_Task goal_
Nothing in the records may change. Print them all again.

[Data excerpts]

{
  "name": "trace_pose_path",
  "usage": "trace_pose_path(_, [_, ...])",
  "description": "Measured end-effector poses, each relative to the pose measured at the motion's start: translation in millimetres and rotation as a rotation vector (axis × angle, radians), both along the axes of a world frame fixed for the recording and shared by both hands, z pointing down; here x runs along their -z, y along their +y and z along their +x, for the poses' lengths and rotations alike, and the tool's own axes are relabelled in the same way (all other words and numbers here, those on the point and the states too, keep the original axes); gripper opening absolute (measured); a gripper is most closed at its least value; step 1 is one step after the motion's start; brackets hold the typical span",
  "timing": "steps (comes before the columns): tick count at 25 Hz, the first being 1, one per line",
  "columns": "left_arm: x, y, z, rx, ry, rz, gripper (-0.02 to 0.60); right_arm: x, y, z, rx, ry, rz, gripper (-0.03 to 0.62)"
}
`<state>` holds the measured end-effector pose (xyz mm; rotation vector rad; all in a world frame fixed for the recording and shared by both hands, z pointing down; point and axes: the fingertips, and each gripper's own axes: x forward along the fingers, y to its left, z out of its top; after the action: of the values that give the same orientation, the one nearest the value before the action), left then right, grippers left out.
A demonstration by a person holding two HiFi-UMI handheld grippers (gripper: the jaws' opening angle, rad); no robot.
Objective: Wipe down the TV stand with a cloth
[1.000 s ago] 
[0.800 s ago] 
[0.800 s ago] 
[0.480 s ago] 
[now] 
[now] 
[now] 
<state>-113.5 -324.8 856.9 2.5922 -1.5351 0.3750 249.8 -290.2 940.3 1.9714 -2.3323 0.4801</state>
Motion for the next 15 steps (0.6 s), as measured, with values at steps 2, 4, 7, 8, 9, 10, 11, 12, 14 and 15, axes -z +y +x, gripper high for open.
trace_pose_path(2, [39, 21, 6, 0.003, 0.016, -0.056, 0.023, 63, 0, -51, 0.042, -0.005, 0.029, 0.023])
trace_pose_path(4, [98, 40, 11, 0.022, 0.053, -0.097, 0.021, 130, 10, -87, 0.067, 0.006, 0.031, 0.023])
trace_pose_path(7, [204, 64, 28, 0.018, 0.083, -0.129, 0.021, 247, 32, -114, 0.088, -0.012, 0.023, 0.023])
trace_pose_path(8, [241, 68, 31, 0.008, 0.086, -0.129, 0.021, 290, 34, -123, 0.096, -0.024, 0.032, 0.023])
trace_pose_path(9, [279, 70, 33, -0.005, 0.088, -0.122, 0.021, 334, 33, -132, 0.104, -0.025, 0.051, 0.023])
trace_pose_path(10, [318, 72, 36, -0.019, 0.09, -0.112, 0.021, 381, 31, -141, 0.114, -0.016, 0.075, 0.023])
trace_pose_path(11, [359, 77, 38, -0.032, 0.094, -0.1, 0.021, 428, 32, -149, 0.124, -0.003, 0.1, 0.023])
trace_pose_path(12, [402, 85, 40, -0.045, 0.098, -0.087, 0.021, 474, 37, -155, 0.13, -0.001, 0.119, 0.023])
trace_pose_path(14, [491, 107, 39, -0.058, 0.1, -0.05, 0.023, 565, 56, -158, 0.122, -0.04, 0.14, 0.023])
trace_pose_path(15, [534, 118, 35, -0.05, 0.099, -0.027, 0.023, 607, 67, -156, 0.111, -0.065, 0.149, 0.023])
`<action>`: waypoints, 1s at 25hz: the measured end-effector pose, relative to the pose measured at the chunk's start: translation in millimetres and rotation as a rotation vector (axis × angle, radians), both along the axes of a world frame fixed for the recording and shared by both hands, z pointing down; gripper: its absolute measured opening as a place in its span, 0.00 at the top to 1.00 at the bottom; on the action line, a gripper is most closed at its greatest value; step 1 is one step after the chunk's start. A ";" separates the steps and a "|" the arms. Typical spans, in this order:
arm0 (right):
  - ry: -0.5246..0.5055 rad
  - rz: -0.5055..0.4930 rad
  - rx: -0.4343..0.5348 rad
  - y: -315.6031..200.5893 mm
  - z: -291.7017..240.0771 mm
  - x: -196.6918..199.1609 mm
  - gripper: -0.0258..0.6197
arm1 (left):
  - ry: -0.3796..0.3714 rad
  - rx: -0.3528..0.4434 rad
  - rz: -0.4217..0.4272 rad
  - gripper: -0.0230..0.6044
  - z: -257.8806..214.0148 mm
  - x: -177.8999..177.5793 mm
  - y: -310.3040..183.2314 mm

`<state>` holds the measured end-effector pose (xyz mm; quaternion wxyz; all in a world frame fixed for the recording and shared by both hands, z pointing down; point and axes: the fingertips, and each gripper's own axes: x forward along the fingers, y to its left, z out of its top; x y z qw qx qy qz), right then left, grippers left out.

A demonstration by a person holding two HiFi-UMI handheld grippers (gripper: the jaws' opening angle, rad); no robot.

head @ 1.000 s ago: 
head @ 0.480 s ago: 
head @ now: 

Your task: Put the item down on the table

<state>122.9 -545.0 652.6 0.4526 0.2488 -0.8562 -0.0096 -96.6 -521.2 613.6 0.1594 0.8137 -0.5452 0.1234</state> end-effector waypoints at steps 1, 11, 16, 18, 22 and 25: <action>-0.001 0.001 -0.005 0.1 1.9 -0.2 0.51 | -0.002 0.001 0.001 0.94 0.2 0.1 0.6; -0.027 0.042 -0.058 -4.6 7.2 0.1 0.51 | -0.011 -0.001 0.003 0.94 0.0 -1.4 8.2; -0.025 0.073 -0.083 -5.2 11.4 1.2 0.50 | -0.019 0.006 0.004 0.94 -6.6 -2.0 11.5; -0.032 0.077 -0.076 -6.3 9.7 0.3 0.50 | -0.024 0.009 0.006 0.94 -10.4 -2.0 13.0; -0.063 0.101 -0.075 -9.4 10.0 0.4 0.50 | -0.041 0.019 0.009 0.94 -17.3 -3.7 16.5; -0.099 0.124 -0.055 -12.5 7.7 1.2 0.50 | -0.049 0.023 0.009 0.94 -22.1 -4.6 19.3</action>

_Task output_
{
  "name": "trace_pose_path",
  "usage": "trace_pose_path(_, [_, ...])",
  "description": "Measured end-effector poses, each relative to the pose measured at the motion's start: translation in millimetres and rotation as a rotation vector (axis × angle, radians), both along the axes of a world frame fixed for the recording and shared by both hands, z pointing down; here x runs along their -z, y along their +y and z along their +x, for the poses' lengths and rotations alike, and the tool's own axes are relabelled in the same way (all other words and numbers here, those on the point and the states too, keep the original axes); gripper opening absolute (measured); a gripper is most closed at its least value; step 1 is one step after the motion's start; brackets hold the typical span",
  "timing": "steps (comes before the columns): tick count at 25 Hz, the first being 1, one per line",
  "columns": "left_arm: x, y, z, rx, ry, rz, gripper (-0.02 to 0.60); right_arm: x, y, z, rx, ry, rz, gripper (-0.03 to 0.62)"
}
`<state>` holds the measured end-effector pose (xyz mm; rotation vector rad; all in a world frame fixed for the recording and shared by both hands, z pointing down; point and axes: the fingertips, and each gripper's own axes: x forward along the fingers, y to its left, z out of its top; after the action: of the values that give the same orientation, the one nearest the value before the action), left then right, grippers left out.
A demonstration by a person holding two HiFi-UMI handheld grippers (gripper: the jaws' opening angle, rad); no robot.
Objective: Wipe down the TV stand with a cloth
[1.000 s ago] 
[0.800 s ago] 
[0.800 s ago] 
[0.480 s ago] 
[now] 
[now] 
[now] 
<state>-113.5 -324.8 856.9 2.5922 -1.5351 0.3750 249.8 -290.2 940.3 1.9714 -2.3323 0.4801</state>
Motion for the next 15 steps (0.6 s), as measured, with values at steps 2, 4, 7, 8, 9, 10, 11, 12, 14 and 15, axes -z +y +x, gripper high for open.
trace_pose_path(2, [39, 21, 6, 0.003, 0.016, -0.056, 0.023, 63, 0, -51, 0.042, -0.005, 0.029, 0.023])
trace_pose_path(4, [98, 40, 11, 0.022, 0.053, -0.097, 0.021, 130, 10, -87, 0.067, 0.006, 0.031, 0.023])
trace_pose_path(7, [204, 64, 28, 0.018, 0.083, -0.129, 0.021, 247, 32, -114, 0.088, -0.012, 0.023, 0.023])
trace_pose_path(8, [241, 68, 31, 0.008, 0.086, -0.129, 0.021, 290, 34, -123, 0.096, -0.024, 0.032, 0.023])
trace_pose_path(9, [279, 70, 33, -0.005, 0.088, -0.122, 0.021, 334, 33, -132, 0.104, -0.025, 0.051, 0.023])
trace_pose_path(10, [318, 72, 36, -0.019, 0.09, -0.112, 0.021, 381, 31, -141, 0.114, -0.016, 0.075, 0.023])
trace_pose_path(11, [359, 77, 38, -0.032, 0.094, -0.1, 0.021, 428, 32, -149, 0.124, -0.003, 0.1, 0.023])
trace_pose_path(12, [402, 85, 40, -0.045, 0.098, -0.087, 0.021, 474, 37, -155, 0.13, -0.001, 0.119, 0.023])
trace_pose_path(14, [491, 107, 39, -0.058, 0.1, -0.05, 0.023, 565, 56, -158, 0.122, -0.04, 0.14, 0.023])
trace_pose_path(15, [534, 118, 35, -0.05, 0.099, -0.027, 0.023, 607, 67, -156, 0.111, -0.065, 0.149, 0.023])
`<action>`: waypoints, 1s at 25hz: the measured end-effector pose, relative to the pose measured at the chunk's start: translation in millimetres and rotation as a rotation vector (axis × angle, radians), both along the axes of a world frame fixed for the recording and shared by both hands, z pointing down; gripper: its absolute measured opening as a place in its span, 0.00 at the top to 1.00 at the bottom; on the action line, a gripper is most closed at its greatest value; step 1 is one step after the chunk's start. A ";" separates the steps and a "|" the arms. Typical spans, in this order:
arm0 (right):
  - ry: -0.5246..0.5055 rad
  - rz: -0.5055..0.4930 rad
  - rx: -0.4343..0.5348 rad
  - y: -315.6031..200.5893 mm
  - z: -291.7017..240.0771 mm
  - x: -196.6918..199.1609 mm
  - gripper: -0.0258..0.6197
arm1 (left):
  - ry: -0.3796..0.3714 rad
  - rx: -0.3528..0.4434 rad
  - rz: -0.4217..0.4272 rad
  - gripper: -0.0230..0.6044
  - z: -257.8806..214.0148 mm
  - x: -177.8999..177.5793 mm
  - y: -310.3040..183.2314 mm

`<state>` holds the measured end-effector pose (xyz mm; quaternion wxyz; all in a world frame fixed for the recording and shared by both hands, z pointing down; point and axes: the fingertips, and each gripper's own axes: x forward along the fingers, y to its left, z out of its top; x y z qw qx qy qz), right then left, grippers left out.

A demonstration by a person holding two HiFi-UMI handheld grippers (gripper: the jaws' opening angle, rad); no robot.

head @ 1.000 s ago: 
head @ 0.480 s ago: 
head @ now: 

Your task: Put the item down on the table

<state>122.9 -545.0 652.6 0.4526 0.2488 -0.8562 -0.0096 -96.6 -521.2 613.6 0.1594 0.8137 -0.5452 0.1234</state> end-effector waypoints at steps 1, 11, 16, 18, 22 and 25: <action>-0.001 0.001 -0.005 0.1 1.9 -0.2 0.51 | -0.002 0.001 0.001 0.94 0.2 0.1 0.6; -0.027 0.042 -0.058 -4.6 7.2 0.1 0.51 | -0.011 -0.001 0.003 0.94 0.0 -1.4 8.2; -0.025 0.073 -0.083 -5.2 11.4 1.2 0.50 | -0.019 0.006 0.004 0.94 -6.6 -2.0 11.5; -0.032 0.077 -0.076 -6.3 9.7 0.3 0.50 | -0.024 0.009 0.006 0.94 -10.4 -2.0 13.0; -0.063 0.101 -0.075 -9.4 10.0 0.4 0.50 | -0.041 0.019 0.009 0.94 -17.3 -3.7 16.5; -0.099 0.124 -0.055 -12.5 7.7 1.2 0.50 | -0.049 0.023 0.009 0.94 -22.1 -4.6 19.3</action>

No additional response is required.